The populace, seeing the unaccustomed smoke, thought a ship was on fire and a crowd gathered. When the significance of the historic event dawned upon them, commotion ensued, people pouring forth to every viewpoint. During the Enterprise’s short stay before she continued her voyage to Calcutta, it’s said that 4 000 of the town’s residents had boarded the ship to sightsee.

Enterprise was a paddle steamer, with two engines of 60 h.p. each, and sails (barque-rigged) for back-up. ‘The mechanism was so elaborate and took up so much room that no cargo could be carried as all the remaining space, apart from the accommodation for passengers and crew, was required for coal.’ There, in a nutshell, was the difficulty: quarters were cramped, stowage of fuel led to some accidental fires, which, though speedily quenched, alarmed passengers. Shovelling coal out of the ballast tanks proved exhausting for the crew – Johnston had to make an unscheduled stop en route to allow them to recover - and as the ship steamed full ahead everyone became covered in coal-dust.* 

Surely there could be no future for such an intolerable mode of travel? How could it ever compare with the graceful lines and clean progression of the sailing ship?
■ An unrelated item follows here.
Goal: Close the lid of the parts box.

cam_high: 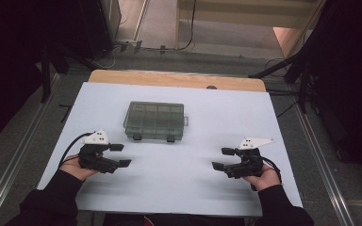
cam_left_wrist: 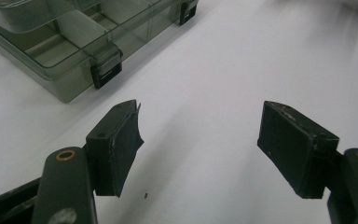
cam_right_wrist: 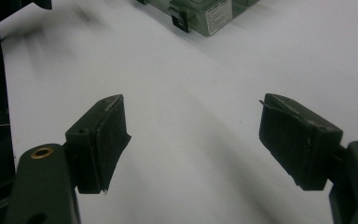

It would be some time before regular steamship services became feasible at the Cape, because the small coastal sailing vessels filled most needs. The Enterprise, a ship which (almost) passed in the night, is remembered while the early coasters and their mariners are largely forgotten - except perhaps by the latter's descendants. Let's keep their light burning bright.

The Nemesis, first iron steamship to round the Cape of Good Hope, 1840.
The East India Company frigate, Nemesis, 700 tons, was on her way to Chinese waters and her appearance in those parts caused considerable consternation among the local pirates who found a steamship a novel and uncomfortable proposition to tackle.* 

*Ships and South Africa: Marischal Murray (OUP 1933)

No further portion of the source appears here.